*(For those of you who know Latin, you know that means—“through my fault” (sometimes translated “sin”).
As I am growing older (and this past year has reminded me FORCEFULLY that I am), I find myself reflecting. I am staying away from the rocking chair…you know, the image of the old granny sitting in her rocking chair tsk tsk tsking away at the ills of the world. With a few new creaks and groans in my body, I suddenly recall my own youthful impatience when I was younger witnessing such in old people.
Herewith three exemplary stories.
MEA CULPA: We were on a tour that included a stop in St. Petersburg. As with any group tour, we were transported from one site to another by bus. Our tour guide had planned a repertoire on steroids—packed full and quite vigorous. And many in the group were somewhat…ahem…older than my husband and me.
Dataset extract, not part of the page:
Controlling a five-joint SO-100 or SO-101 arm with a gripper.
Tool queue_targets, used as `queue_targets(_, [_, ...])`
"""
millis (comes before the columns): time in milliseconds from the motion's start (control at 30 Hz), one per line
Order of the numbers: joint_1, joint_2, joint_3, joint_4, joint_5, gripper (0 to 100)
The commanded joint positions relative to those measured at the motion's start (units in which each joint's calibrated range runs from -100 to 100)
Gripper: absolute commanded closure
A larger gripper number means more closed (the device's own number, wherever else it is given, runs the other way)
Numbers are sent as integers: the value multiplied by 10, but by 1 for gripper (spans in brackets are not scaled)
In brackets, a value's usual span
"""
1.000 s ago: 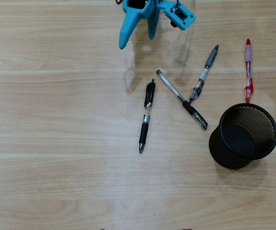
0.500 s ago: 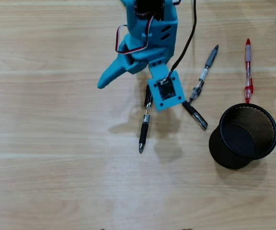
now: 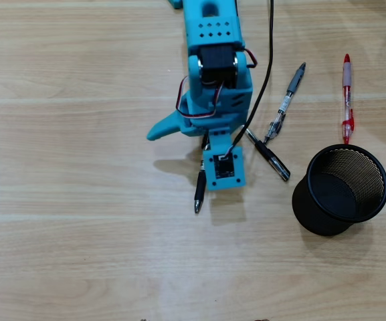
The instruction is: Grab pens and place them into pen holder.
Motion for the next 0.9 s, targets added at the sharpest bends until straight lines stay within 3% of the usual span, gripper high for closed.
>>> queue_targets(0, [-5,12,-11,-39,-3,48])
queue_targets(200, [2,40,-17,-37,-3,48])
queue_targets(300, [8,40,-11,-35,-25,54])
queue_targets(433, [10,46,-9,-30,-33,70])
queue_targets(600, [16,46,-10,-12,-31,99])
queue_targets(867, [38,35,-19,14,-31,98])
At one point, we needed to hurry back to the bus, get on board and drive to the next stop. As one older woman climbed the few steps on to the bus, she slipped and fell squarely on both knees. She was obviously in pain, and several people rushed to help her. She was angrily annoyed and shooed them away while she painfully and slowly got up.
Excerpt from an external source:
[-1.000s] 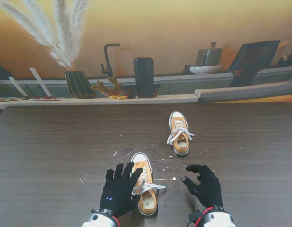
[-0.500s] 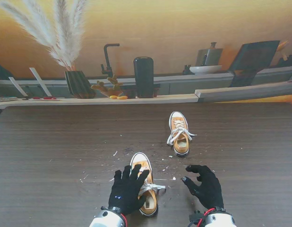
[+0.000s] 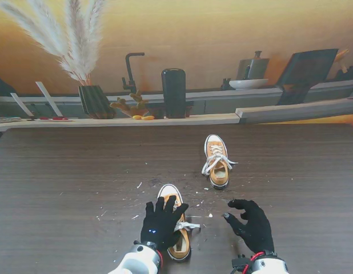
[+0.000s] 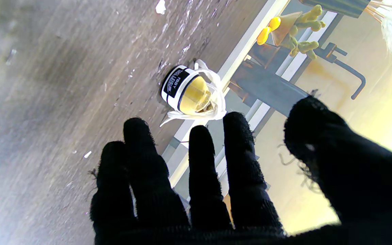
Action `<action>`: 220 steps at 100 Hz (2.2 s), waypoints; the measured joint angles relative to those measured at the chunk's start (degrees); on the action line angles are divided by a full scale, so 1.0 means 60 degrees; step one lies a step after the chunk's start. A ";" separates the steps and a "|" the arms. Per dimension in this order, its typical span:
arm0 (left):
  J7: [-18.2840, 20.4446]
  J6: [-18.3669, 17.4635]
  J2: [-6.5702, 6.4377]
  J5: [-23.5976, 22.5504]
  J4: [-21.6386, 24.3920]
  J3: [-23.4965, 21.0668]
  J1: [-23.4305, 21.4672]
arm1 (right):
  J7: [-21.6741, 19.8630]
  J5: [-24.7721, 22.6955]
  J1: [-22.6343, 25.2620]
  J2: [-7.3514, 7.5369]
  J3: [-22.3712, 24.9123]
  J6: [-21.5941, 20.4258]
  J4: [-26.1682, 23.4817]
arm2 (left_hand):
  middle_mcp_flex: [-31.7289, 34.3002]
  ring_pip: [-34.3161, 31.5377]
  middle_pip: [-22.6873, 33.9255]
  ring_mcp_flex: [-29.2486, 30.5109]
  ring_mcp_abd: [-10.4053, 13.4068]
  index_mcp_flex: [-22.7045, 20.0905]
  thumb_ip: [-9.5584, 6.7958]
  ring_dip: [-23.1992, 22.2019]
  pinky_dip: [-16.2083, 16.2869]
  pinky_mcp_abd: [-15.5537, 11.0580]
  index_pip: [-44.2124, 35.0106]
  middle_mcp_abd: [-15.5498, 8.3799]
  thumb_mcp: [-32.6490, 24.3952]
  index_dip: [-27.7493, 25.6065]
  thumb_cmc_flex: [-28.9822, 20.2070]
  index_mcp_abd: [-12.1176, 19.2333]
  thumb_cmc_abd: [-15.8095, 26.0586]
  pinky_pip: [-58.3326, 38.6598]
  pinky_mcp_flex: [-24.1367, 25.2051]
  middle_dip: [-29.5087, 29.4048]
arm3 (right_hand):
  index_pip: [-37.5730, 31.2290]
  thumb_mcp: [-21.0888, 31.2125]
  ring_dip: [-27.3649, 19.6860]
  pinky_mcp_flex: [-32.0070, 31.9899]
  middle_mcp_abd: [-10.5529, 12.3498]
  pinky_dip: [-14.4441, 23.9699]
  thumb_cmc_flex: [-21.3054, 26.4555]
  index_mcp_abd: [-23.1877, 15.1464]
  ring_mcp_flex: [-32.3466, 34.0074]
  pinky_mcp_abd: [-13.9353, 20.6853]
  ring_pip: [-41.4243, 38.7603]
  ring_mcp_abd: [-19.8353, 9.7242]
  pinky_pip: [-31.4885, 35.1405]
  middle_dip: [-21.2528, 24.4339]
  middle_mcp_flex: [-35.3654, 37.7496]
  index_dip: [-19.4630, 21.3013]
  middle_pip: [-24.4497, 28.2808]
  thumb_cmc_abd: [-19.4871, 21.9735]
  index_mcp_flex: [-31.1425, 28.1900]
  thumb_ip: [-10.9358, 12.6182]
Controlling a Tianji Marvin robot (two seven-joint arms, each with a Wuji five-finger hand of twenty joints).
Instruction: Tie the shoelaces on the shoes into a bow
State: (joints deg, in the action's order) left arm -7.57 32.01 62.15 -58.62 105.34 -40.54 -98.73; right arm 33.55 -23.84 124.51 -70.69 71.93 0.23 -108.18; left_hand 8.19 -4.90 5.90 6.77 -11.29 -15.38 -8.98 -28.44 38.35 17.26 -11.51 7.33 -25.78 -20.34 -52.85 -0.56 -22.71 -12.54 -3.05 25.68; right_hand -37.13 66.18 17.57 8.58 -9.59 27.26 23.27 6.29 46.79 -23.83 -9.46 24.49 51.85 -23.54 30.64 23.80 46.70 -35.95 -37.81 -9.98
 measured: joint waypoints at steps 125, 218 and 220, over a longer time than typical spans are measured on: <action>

For whatever reasons, that incident really annoyed me, and while I said nothing aloud (I may have mumbled under my breath “oh, come on”), I was dismayed how that incident set the whole tour group at a disadvantage. Delayed departure, delayed arrival, problems with the timed entry to the next stop…
Flash forward some 15 years. Now, I am not on a tour, but karma (she of kindly disposition) showed me what a stumble and then fall can be. I was walking our dog around the block when I caught my shoe on a 1 inch difference in two sidewalk sections, and tumbled face forward on to the sidewalk. A neighbor who was doing yard work saw me—and he rushed over. Should he call an ambulance? NO. Should he call my husband? NO. Should he drive me the half-block to my house? NO. Well, he asked what could he do. I said—give me a cloth to stop the bleeding. He kindly did…and I walked the rest of the way home. I had a lovely scraped forehead, several facial cuts but no broken bones.
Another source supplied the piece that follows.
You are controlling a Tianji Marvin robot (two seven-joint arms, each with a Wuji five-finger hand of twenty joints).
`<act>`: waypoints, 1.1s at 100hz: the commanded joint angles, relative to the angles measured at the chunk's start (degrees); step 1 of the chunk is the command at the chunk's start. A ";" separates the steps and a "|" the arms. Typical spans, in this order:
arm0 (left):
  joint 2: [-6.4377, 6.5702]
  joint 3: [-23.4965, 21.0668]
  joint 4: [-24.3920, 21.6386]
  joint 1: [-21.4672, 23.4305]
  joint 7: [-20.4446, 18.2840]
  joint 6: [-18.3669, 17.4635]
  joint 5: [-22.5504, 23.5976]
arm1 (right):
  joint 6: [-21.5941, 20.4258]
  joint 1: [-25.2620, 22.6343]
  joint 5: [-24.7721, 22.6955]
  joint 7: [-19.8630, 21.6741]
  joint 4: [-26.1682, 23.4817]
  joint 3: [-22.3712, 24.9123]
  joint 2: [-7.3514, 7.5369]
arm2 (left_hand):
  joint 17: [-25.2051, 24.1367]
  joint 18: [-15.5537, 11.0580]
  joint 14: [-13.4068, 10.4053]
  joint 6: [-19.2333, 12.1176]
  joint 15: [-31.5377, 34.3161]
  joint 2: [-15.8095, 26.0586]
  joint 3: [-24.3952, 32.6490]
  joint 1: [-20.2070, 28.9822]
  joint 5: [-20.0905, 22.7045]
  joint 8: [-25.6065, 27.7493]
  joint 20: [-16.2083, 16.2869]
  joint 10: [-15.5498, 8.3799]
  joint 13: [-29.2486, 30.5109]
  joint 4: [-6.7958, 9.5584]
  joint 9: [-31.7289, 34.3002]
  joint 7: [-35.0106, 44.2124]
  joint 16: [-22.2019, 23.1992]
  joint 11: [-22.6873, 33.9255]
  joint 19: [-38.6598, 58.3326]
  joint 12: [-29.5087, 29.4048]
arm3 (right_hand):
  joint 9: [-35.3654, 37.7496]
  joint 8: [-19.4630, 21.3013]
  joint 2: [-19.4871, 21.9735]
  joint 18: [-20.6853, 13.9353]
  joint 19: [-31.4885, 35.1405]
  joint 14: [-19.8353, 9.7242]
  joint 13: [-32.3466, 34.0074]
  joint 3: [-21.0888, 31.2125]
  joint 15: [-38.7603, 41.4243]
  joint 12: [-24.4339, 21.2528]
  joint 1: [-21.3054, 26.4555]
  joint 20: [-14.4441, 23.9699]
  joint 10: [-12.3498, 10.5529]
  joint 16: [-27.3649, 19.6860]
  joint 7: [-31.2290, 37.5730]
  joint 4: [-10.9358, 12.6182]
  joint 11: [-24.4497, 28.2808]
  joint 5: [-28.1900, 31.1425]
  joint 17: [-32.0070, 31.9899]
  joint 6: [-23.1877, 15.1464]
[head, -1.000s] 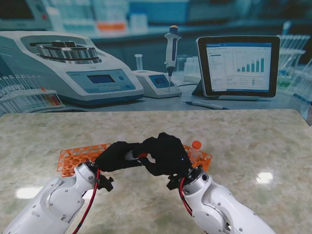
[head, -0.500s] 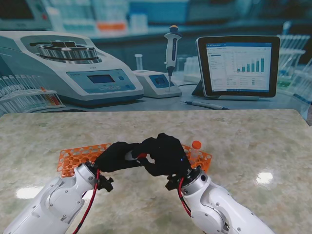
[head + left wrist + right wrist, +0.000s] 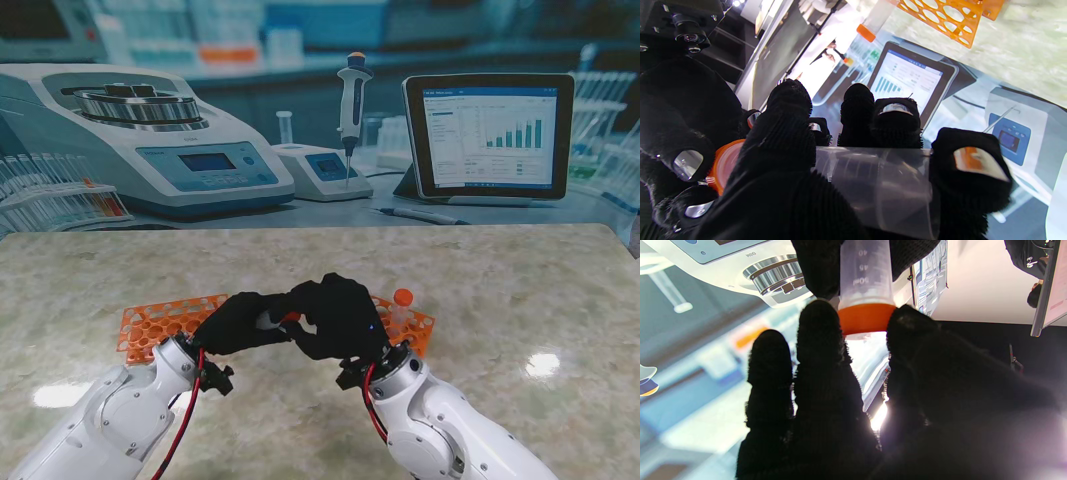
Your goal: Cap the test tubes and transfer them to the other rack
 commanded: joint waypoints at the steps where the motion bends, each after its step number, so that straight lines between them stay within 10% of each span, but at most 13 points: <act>1: -0.39 0.27 -1.15 0.07 0.04 -0.56 -0.11 | 0.16 -0.49 0.01 0.32 1.17 -0.51 -0.28 | 2.56 -11.72 -2.88 -1.66 2.19 3.89 -0.55 2.27 -0.24 4.14 1.25 -1.73 1.29 -0.61 -0.50 2.87 0.58 0.62 12.48 0.19 | 6.01 0.54 2.62 -1.38 1.29 -2.28 1.43 6.76 0.37 0.68 11.25 -0.12 -12.08 -0.81 0.86 2.35 5.36 1.88 0.44 -0.73; 57: -0.54 0.08 -1.44 0.37 0.75 -0.47 0.21 | -0.99 -0.44 -0.09 -1.69 2.88 -0.80 -0.45 | 2.57 -12.01 -2.98 -1.72 1.92 4.07 -0.81 2.31 -0.24 4.22 1.50 -1.92 1.25 -0.57 -0.54 2.81 0.51 0.59 12.32 0.02 | 5.54 -0.85 1.62 -2.37 1.18 -2.62 1.19 5.01 -0.28 -1.44 9.68 -0.65 -11.65 -1.35 1.09 2.33 3.65 0.68 0.79 -1.62; 110: -0.55 0.01 -1.55 0.47 0.87 -0.45 0.35 | -1.78 -0.37 -1.13 -2.16 3.38 -0.52 -0.16 | 2.58 -12.04 -3.02 -1.79 1.58 4.12 -1.00 2.28 -0.12 4.16 1.64 -2.00 1.31 -0.55 -0.49 2.81 0.43 0.51 12.27 -0.14 | 2.07 -12.80 0.28 -1.90 -0.61 -2.46 -1.48 -4.33 -3.91 -2.82 0.55 -1.71 -10.67 -2.36 12.61 0.30 0.36 -8.45 -1.39 -2.02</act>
Mea culpa—where was my fault? Certainly not in falling. The fault was my earlier reaction of impatience and lack of caring on that tour.
MEA CULPA—my father and mother first moved to a retirement village when they were in their 60s. With my mother’s death my father was alone. He remarried and eventually he and my step-mother moved into assisted living. When my step-mother needed nursing care, my father then moved into a single room. I tried to visit him once a week, and frequently found that my time was consumed by his demands: get this, sew that, fix this, OH and check my computer. One day, when I visited him he indicated he couldn’t get into his computer because someone had called and said there was a particular problem and he needed to click on….I need go no further. He fell for it. I am NO computer whiz, but for some reason, I wondered if I went back to an earlier restore point if that wouldn’t “fix” things. Tried it…and it worked. And each time I saw my dad after that, I warned him—no more clicking on things or following the direction of charlatans on the phone.
Flash forward 5 years. Because of those experiences with my dad, I religiously avoid scams—either telephone based or computer messages. Until…I received an email purportedly from my pastor. His note said, “you might be interested in this” and there was a hyper-link. AND I fell for it. The pastor and I had been working on a church issue, and I had received an earlier email from him on the problem subject, and without thinking assumed this link related to that. Of course, it didn’t. PANIC. And remorse.
Mea Culpa—where was my fault? Well, partly on being duped. But more for my impatience with my father and not recognizing how easy it is to be duped by something seemingly so innocent.
MEA CULPA—when my father and step-mother first moved into their assisted living area, they had a double bed but had no sheets. I had gotten them some news sheets, but one day my father called and said I needed to take them back…they were too slippery. Slippery? Yes, he said—your step mother keeps falling out of bed.
Oh, come on, I thought—how can she fall out of bed! Anyway, I took the sheets. The bed issue was part its own saga—first, they had moved their queen bed from their cottage, then got rid of it. They got a double bed, but with the sheets and the falling got rid of it. Finally, they ended up with two single beds not long before my step-mother moved into nursing care.
Fast forward … again. I have lately begun experiencing dizziness—sort of a “the deck is rocking and rolling on this ship” feeling. I haven’t fallen out of bed. But I do now understand the disorientation and near-vertigo that can accompany aging.
No need to ask mea culpa—where was my fault? You can identify it—my impatience and lack of understanding that the experiences I have relayed can be part of the aging process. And I am being more intentional in watching my step where I go.
I heard a doctor who was giving a talk on aging say, “ when people get older they don’t change (their personality)—the patina just wears thin.” I have thought of that wisdom a great deal. We are what we are—and growing older doesn’t turn us into something else suddenly.
The instances I have relayed are not the only way I am. So, while I can, I burnish the patina a little bit—cultivate an attitude of gratitude; say thank you to every kindly gesture; thank people who are doing small tasks JUST for doing that task; be kind…be kind…be kind—I trust mea culpa will be forgiven.